PROBLEM: All entries below are to be returned in full, exactly as they stand.

INPUT DATA:
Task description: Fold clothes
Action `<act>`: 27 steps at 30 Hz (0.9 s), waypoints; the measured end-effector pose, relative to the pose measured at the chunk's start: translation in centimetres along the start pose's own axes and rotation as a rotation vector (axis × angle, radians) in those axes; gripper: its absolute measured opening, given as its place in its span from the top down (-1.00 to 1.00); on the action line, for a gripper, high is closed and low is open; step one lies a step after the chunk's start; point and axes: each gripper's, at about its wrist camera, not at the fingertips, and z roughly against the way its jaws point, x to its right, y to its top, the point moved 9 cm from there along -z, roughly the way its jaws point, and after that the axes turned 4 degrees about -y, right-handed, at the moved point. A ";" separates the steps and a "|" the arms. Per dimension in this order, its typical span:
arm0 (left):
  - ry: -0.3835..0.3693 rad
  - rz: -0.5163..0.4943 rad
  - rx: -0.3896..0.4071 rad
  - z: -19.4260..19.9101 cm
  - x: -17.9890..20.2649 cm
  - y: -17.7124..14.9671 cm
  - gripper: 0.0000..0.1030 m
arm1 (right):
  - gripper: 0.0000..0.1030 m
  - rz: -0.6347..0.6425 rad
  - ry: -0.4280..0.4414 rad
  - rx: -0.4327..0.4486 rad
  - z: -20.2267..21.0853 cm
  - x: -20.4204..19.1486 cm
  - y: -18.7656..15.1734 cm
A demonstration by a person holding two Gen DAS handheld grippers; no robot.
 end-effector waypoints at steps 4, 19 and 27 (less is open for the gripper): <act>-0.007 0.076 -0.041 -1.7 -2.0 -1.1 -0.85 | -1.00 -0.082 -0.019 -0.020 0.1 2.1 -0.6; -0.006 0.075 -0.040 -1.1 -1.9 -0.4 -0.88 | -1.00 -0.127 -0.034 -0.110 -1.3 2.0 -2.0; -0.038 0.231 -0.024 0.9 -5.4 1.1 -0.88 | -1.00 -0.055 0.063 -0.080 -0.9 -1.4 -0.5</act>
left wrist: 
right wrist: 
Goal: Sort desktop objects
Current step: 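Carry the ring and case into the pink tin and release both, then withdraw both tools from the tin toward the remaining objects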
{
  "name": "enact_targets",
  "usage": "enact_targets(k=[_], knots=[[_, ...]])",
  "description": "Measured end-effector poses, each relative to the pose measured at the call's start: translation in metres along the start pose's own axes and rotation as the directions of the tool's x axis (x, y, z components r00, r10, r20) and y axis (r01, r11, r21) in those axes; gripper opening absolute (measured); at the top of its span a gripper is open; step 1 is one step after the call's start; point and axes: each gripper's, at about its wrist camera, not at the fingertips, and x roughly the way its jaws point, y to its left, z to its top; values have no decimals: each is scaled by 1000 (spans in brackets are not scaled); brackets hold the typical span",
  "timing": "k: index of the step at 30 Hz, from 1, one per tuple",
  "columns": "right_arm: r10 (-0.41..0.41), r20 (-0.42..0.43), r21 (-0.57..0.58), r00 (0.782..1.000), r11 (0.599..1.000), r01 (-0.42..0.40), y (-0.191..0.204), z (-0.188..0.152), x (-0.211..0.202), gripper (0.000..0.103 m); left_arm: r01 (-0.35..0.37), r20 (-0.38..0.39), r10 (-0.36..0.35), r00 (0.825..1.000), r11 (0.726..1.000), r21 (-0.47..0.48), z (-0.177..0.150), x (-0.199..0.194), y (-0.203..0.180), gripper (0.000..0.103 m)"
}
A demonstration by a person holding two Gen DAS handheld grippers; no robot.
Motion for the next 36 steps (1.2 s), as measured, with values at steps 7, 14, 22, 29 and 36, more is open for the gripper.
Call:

REPLY:
Task description: Fold clothes
Action `<act>`: 27 steps at 30 Hz (0.9 s), waypoints; the measured end-effector pose, relative to the pose measured at the chunk's start: translation in centimetres along the start pose's own axes and rotation as a rotation vector (axis × angle, radians) in those axes; gripper: its absolute measured opening, given as its place in its span from the top down (-1.00 to 1.00); on the action line, for a gripper, high is closed and low is open; step one lies a step after the chunk's start; point and axes: each gripper's, at about its wrist camera, not at the fingertips, and z roughly against the way its jaws point, x to its right, y to its top, the point moved 9 cm from there along -z, roughly the way its jaws point, and after that the axes turned 4 degrees about -y, right-handed, at the moved point. A ";" separates the steps and a "|" the arms. Per dimension in this order, its typical span:
arm0 (left):
  - ry: -0.3835..0.3693 rad
  - rz: -0.5163..0.4943 rad
  - rx: -0.3896..0.4071 rad
  - z: -19.4260..19.9101 cm
  - x: -17.9890..20.2649 cm
  - y: -17.7124..14.9671 cm
  - gripper: 0.0000..0.1030 m
arm1 (right):
  - gripper: 0.0000..0.1030 m
  - rz: -0.6347..0.6425 rad
  - ry: -0.4280..0.4414 rad
  - rx: -0.4327..0.4486 rad
  - z: -20.2267..21.0853 cm
  - x: -20.4204..19.1486 cm
  - y: -18.7656..15.1734 cm
A demonstration by a person holding two Gen DAS handheld grippers; no robot.
 end-effector waypoints at steps 4, 19 and 27 (less is open for the gripper): <act>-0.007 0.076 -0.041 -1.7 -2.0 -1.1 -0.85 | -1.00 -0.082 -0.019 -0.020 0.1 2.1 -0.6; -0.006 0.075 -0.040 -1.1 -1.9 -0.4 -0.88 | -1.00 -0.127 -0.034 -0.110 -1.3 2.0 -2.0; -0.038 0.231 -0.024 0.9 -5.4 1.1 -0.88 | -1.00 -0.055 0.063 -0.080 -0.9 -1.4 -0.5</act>
left wrist: 
right wrist: 
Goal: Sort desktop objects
Current step: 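Carry the ring and case into the pink tin and release both, then withdraw both tools from the tin toward the remaining objects
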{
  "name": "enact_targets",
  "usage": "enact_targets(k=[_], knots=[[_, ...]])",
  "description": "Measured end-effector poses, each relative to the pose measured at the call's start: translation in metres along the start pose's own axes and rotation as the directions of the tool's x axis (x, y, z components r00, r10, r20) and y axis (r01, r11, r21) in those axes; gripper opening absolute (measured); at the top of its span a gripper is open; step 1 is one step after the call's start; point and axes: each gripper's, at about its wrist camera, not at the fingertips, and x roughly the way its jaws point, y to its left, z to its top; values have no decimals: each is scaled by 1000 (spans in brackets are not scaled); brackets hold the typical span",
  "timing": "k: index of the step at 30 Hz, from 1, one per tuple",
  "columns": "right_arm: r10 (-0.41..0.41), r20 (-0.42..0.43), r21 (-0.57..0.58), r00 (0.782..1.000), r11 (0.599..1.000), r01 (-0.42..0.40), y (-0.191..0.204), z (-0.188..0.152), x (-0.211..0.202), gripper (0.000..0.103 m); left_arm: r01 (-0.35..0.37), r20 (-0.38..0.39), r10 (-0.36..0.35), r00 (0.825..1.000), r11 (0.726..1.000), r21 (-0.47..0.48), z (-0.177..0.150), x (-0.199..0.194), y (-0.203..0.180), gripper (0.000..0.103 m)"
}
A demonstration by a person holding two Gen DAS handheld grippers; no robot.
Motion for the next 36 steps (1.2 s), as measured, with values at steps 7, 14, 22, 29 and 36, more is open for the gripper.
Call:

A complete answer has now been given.